One dimensional Bosons: From Condensed Matter Systems to Ultracold Gases

TL;DR

This paper reviews the physics of one-dimensional interacting bosonic systems, covering theoretical models, experimental realizations, and the effects of perturbations, highlighting the relevance of Tomonaga-Luttinger liquids in various contexts.

Contribution

It provides a comprehensive overview of one-dimensional bosonic systems, integrating exact solutions, computational methods, and experimental systems, and discusses extensions beyond ideal models.

Findings

Bosonic Tomonaga-Luttinger liquids effectively describe 1D bosonic systems.

Perturbations can significantly alter the properties of the Luttinger liquid state.

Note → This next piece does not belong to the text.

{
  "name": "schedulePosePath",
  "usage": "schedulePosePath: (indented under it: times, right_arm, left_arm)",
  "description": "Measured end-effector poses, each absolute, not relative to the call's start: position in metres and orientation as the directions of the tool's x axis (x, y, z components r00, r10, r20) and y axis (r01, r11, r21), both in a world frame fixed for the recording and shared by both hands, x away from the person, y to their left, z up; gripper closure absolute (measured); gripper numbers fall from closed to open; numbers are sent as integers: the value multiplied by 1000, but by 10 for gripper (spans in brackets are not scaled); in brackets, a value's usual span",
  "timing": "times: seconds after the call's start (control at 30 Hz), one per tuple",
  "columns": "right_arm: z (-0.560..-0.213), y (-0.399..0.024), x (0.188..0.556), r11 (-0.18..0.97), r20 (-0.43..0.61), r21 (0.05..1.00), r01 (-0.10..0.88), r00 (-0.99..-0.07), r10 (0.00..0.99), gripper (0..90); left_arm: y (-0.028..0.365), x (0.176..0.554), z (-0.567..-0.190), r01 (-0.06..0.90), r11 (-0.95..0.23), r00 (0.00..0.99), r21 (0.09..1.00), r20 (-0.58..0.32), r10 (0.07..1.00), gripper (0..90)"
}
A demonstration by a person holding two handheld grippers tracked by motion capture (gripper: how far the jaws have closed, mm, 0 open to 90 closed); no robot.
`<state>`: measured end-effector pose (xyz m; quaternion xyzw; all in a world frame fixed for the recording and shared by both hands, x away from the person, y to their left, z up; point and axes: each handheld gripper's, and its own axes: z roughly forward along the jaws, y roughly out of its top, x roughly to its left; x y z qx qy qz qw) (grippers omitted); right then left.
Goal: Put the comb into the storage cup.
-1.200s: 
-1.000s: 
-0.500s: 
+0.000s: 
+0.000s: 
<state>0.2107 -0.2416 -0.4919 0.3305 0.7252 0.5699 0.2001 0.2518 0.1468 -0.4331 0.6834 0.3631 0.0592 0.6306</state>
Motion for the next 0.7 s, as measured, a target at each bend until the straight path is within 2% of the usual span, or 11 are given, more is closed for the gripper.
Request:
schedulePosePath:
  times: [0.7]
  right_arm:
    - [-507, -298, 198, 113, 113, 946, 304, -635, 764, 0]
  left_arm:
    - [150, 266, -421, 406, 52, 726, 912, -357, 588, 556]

Experimental systems such as ultracold gases realize these theoretical models.

Abstract

We review the physics of one-dimensional interacting bosonic systems. Beginning with results from exactly solvable models and computational approaches, we introduce the concept of bosonic Tomonaga-Luttinger Liquids relevant for one-dimension, and compare it with Bose-Einstein condensates existing in dimensions higher than one. We discuss the effects of various perturbations on the Tomonaga-Luttinger liquid state as well as extensions to multicomponent and out of equilibrium situations. Finally, we review the experimental systems that can be described in terms of models of interacting bosons in one dimension.